Normally absurdly self-confident, Rahm saw himself as vulnerable. If not, why in the world did he work so hard, so tirelessly, this election cycle? Because a loss could have spelled the end of his career in politics.
So, who is in the wings waiting to be mayor in 2020? Chuy Garcia has had his chance. Bob Fioretti came in fourth last February and then, in what sure looks like an effort to take up Rahm’s apparent offer to pay off Fioretti’s campaign debt, endorsed Rahm. Obviously he has earned no one’s trust. I’d say the leading contender for what I’m guessing will be an open seat—Rahm will move on to bigger political or business prizes—is 32nd ward alderman Scott Waguespack, who won outright in February despite the best efforts to defeat him by Rahm’s operatives and by Rahm’s very rich PAC, Chicago Forward.
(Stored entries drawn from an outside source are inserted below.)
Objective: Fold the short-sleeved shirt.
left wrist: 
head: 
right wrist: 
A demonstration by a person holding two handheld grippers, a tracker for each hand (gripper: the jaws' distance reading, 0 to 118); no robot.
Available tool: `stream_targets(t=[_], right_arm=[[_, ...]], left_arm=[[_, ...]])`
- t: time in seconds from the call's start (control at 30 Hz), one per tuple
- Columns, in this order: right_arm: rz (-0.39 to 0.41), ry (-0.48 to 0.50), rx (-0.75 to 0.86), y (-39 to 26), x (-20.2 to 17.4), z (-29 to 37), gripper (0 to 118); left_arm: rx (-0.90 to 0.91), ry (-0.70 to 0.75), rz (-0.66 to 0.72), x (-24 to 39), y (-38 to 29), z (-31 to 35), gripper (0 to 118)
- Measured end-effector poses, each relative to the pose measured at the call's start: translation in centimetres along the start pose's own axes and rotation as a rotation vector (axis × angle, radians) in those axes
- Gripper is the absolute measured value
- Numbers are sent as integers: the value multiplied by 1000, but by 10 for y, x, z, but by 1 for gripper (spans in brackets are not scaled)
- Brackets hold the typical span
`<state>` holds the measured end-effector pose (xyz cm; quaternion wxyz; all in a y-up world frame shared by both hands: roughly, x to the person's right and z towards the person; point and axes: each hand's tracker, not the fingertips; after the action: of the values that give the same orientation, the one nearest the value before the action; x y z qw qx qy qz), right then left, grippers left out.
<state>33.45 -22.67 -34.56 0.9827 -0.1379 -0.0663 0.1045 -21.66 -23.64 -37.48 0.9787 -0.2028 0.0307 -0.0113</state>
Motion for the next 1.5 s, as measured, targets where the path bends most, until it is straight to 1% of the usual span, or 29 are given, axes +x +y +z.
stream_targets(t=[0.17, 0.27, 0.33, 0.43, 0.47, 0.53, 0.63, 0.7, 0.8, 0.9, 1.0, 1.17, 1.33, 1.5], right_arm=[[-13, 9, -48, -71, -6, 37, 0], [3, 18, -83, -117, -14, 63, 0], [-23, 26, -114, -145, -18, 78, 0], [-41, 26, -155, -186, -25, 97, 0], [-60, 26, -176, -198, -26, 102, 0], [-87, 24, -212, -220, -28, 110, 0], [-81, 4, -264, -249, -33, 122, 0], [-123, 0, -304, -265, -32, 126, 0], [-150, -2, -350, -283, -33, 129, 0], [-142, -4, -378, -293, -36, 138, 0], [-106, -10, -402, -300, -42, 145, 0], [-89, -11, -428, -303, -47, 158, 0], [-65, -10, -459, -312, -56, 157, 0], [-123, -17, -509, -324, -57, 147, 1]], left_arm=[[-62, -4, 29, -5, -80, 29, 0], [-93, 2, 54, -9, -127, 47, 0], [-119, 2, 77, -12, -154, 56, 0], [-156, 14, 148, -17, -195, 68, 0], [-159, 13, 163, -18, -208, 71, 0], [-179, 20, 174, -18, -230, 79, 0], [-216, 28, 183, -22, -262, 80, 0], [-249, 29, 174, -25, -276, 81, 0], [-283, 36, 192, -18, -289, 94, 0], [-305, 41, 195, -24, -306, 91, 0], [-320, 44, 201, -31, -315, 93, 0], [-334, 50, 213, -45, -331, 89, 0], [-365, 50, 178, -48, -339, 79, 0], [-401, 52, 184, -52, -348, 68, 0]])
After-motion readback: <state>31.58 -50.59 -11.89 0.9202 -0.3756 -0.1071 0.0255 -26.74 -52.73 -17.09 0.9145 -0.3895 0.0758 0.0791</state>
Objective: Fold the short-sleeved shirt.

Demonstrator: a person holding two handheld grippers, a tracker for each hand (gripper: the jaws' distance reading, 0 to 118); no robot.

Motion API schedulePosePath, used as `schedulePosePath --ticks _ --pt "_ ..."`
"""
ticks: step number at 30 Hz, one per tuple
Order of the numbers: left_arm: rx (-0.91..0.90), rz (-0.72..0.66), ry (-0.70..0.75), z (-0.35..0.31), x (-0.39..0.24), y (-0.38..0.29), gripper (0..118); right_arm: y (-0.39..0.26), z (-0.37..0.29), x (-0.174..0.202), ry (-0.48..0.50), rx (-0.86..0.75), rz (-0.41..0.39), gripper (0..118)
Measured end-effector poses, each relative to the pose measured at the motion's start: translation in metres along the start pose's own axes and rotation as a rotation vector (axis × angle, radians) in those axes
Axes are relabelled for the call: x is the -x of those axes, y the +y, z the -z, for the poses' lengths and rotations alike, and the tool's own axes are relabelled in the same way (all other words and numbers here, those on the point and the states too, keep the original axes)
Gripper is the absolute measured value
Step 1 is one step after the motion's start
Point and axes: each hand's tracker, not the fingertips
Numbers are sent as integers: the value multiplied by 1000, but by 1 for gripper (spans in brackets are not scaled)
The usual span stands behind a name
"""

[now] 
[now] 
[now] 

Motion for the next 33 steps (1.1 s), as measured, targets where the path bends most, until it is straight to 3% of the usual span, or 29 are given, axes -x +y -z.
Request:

At his concession party, Chuy was reportedly mobbed by his supporters. Not surprising. He was much more than a candidate; he was a cause. He was the “neighborhood” guy who was going to give the city back to working people, the people who built the gritty Chicago of steel mills and stock yards. To them, Rahm Emanuel and his friends Ken Griffin and Michael Sacks and Bruce Rauner were everything that they hated about politics, and part of the reason they felt so squeezed and even hopeless.
If anyone sees Rahm as a cause, I’ve never met that person. Rahm is an operative, a guy who gets stuff done. But he's not, Chuy’s backers often said, necessarily for the benefit of the neighborhood guy and gal, some of whom run into trouble with the law, like Chuy’s son, who grew up in Little Village and who years ago was belonged to a gang.
It is, as Chuy never tired of saying, “a tale of two cities.”
But that was a theme that never caught on. Concretely proving competence and showing a multi-step plan to fix things was what voters wanted in the end. Chuy didn’t do it, and so he lost and lost decisively. It wasn’t even close.